What to produce |
Note the line where "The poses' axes" appears in the data below; write it out exactly, along with every line that comes after it to the end.

Information supplied: Begin

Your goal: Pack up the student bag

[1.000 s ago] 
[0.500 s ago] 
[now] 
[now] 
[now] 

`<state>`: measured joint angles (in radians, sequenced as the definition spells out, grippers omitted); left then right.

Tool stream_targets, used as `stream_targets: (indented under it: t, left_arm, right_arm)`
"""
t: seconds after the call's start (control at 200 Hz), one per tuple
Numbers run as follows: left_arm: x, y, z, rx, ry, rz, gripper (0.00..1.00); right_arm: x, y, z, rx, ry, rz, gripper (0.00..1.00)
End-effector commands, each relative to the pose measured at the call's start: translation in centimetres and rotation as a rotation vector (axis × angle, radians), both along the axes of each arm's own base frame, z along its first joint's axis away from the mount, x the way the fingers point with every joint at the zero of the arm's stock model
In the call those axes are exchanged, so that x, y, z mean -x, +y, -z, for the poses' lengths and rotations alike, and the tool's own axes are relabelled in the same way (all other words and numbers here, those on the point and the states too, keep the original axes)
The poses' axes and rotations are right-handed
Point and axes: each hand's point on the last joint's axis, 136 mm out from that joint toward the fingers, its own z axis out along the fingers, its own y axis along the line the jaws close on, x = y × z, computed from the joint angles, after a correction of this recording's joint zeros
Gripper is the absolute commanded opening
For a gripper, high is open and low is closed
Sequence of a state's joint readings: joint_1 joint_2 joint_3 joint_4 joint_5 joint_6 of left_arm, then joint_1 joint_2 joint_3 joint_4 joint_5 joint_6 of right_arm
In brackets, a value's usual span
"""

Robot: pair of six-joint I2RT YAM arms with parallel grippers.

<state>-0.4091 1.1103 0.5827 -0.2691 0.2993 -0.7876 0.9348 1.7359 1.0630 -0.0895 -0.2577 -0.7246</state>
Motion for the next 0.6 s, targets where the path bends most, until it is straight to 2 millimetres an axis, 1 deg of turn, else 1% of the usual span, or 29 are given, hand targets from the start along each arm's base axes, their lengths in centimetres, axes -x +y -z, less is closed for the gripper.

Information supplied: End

Response to the task |
The poses' axes and rotations are right-handed
Point and axes: each hand's point on the last joint's axis, 136 mm out from that joint toward the fingers, its own z axis out along the fingers, its own y axis along the line the jaws close on, x = y × z, computed from the joint angles, after a correction of this recording's joint zeros
Gripper is the absolute commanded opening
For a gripper, high is open and low is closed
Sequence of a state's joint readings: joint_1 joint_2 joint_3 joint_4 joint_5 joint_6 of left_arm, then joint_1 joint_2 joint_3 joint_4 joint_5 joint_6 of right_arm
In brackets, a value's usual span
"""

Robot: pair of six-joint I2RT YAM arms with parallel grippers.

<state>-0.4091 1.1103 0.5827 -0.2691 0.2993 -0.7876 0.9348 1.7359 1.0630 -0.0895 -0.2577 -0.7246</state>
Motion for the next 0.6 s, targets where the path bends most, until it is straight to 2 millimetres an axis, 1 deg of turn, else 1% of the usual span, or 29 are given, hand targets from the start along each arm's base axes, their lengths in centimetres, axes -x +y -z, less is closed for the gripper.

That makes the output complete.